International career
- 1975: Denmark U17 / 1 / (1)
- 1975: Denmark U19 / 2 / (0)
- 1978–1983: Denmark U21 / 15 / (3)
- 1981–1988: Denmark / 17 / (6)

= John Eriksen =

Danish footballer (1957–2002)

John Hartmann Eriksen (20 November 1957 – 12 February 2002) was a Danish professional footballer who played as a striker. He scored 319 league goals over the course of 15 seasons. He played in four countries, namely his native Denmark, the Netherlands, France and Switzerland. Eriksen was a Danish international in the 1980s, appearing in the 1986 FIFA World Cup and UEFA Euro 1988.

==Early life==
Eriksen was born on 20 November 1957 in Assens. In 1964 he moved with his family from Assens to Svendborg, where he and his brother started playing football in Svendborg fB. Here he won the Funen boy Championship in 1968. He debuted for the club in June 1975, aged 17.

==Club career==
After two season with Svendborg, Eriksen switched to the largest club on Funen, OB, scoring 22 goals in each of his two seasons with the club. In January 1980, he moved to Roda in the Netherlands, never netting less than 16 goals in each of his four Eredivisie seasons.

In 1984–85, Eriksen joined FC Mulhouse in the French Ligue 2, finishing second in the goal scoring charts as the club narrowly missed on promotion, falling short in the playoffs. In the summer, he returned to the Netherlands and joined Feyenoord, again surpassing the 20-goal mark as the Rotterdam outfit ranked in third position.
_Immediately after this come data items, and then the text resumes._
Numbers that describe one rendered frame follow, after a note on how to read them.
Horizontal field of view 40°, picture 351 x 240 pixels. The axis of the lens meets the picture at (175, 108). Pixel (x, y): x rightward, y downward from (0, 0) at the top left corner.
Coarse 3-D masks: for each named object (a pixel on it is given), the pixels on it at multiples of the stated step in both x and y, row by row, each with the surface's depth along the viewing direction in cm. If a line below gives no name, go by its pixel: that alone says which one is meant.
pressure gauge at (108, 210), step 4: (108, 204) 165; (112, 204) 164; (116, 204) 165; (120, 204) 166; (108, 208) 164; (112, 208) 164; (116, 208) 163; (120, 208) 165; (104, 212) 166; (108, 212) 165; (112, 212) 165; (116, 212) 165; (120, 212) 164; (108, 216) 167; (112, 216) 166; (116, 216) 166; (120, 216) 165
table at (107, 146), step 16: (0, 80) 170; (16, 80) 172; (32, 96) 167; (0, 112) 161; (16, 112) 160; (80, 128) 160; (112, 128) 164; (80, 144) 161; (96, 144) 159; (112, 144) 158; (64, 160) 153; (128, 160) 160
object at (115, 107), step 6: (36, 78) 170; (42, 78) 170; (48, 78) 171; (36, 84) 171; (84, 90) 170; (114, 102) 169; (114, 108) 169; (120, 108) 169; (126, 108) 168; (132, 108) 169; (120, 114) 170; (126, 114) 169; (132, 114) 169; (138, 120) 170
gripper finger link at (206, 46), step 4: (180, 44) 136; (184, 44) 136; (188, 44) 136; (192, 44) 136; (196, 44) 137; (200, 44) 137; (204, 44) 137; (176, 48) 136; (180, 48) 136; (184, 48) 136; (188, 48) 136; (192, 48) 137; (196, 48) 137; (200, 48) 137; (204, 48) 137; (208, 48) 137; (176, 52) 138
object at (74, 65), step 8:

Aged almost 29, Eriksen moved to Switzerland where he continued to display solid scoring form, for both Servette FC (having played alongside Karl-Heinz Rummenigge) and FC Luzern. With the former, he led the scorers list in his first two seasons, notably scoring 36 in 34 games in 1987–88 (second position overall, only two points behind champions Neuchâtel Xamax).

Eriksen ended his career at nearly 36 with his first club, hometown's Svendborg fB.

==International career==
Eriksen won 17 caps and scored six goals for Denmark, his debut coming in 1981. He was selected for the squad that competed in the 1986 FIFA World Cup, appearing as a substitute against West Germany (2–0 win, one goal) and Spain (5–1 round-of-16 loss).

Eriksen was also picked for UEFA Euro 1988 in West Germany, playing twice in an eventual group stage exit (two 2–0 losses), starting against Italy.

==Death==
After ending his career, Eriksen suffered Alzheimer's disease, and lived his last three years in a nursing home in Svendborg. After falling accidentally in his home, he died on 12 February 2002, at 44 years of age. He was buried in St. Nicolai Church in Svendborg on 20 February 2002.